The base principle in my transformation is about understanding the connection between my human consciousness and nature’s consciousness. The simple idea that the plant is a conscious life force that has the ability to affect my emotions as much as my emotions can affect it. Wow. I ingest a plant and it makes throb the thing that yells “I want to live’’ when I hold my breath for too long. What of the consciousness of an animal that has not been sacrificed and spoken to kindly before its journey into my body?

I still don’t actively make a decision to stop eating meat. Something pulls me.
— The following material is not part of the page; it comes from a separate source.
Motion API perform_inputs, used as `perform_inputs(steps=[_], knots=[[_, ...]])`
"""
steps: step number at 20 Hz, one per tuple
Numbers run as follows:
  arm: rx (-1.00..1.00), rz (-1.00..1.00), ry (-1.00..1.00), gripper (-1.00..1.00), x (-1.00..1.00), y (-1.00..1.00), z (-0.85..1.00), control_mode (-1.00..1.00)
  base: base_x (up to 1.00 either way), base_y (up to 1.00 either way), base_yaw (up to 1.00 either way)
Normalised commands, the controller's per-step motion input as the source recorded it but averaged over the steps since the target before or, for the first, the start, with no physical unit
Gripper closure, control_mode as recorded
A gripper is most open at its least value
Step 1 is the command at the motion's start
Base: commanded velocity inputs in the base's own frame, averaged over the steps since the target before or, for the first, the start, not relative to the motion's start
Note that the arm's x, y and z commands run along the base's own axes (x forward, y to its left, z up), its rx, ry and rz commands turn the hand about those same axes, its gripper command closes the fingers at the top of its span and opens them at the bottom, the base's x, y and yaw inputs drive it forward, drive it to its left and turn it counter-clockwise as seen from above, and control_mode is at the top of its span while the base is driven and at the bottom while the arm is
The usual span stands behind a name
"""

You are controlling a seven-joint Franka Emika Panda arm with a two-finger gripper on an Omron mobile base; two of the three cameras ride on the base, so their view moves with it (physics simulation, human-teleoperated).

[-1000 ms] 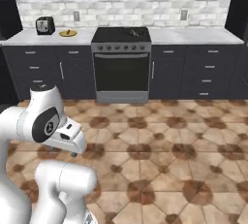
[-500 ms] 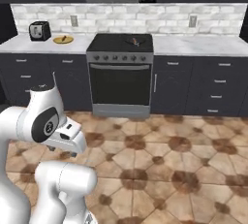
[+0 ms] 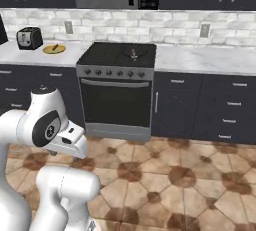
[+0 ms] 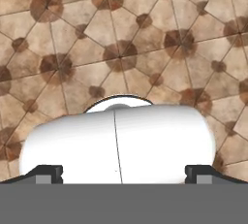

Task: Place the cold items (potato and bell pepper) from the fridge in one tupperware on the dining counter. Place the warm items (kebab skewer and hot dog) in the stove area in another tupperware.

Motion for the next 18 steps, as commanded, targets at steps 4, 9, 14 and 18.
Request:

During the pulling, it simply stops making as much intense sense to eat meat now that I’m in the presence of these new somethings.

In the midst of this, another friend gets me hooked on Planet Earth II. I watch the nature of nature in amazing dimensions on this brilliant series and my human impulses are further reshaped and put into wonderful perspective. I respect the seas that animals have to part just to eat every day.

On some evenings I play back the wisdom I recorded on my phone, spoken by one of the novel forces in my life. He talks about the root link between umhlaba (land), hlabela or hlabelela (to begin a song, to sing) and hlaba (to ritually pierce a sacrificial animal or to stab). They are siblings. Meaning wakes from where I have slumbered.

Five weeks pass and my mother comes to visit. She is here for the massed choir festival at the Standard Bank Arena, which I can see clearly from my balcony. She has not seen my new place where I have been living for three years. She usually stays with my aunt in a real suburb. I want her to be proud. I buy new things. New bed pillows and the food she likes. Full- cream milk. I borrow a tray from my neighbour. My excitement warms my small apartment. She has come with her good friend, a warm and beautiful woman I’ve known since I ever was.

On the first night, I cook a mushroom and thyme pasta that repeatedly silenced my friends three weeks ago. After I serve them, Mama and her friend do more talking than eating. They eat, but a little too politely. Good thing I bought a rotisserie chicken for this situation. I bring out the chicken and it returns boney and full of their stories. I taste a bit of the skin and indifference lingers on my tongue. The spicing is exactly as I remember it.

On the second night I really want to please them so I bring home three pieces of a lamb and, before fetching them from the arena, I begin cooking. This stew had won over a lover’s heart once. I’m hoping the meat will speak for my heart. My mother sends a text, as I prepare to leave the house. “Don’t worry cc, we can order pizza tonight.’’ I pretend not to have read the text when we come back home to the aroma of the stew. They are hungry. This time, the plates return with no stew on the top but a little too much rice. I’m not displeased. And when I taste the stew, I taste the absence of my heart in it.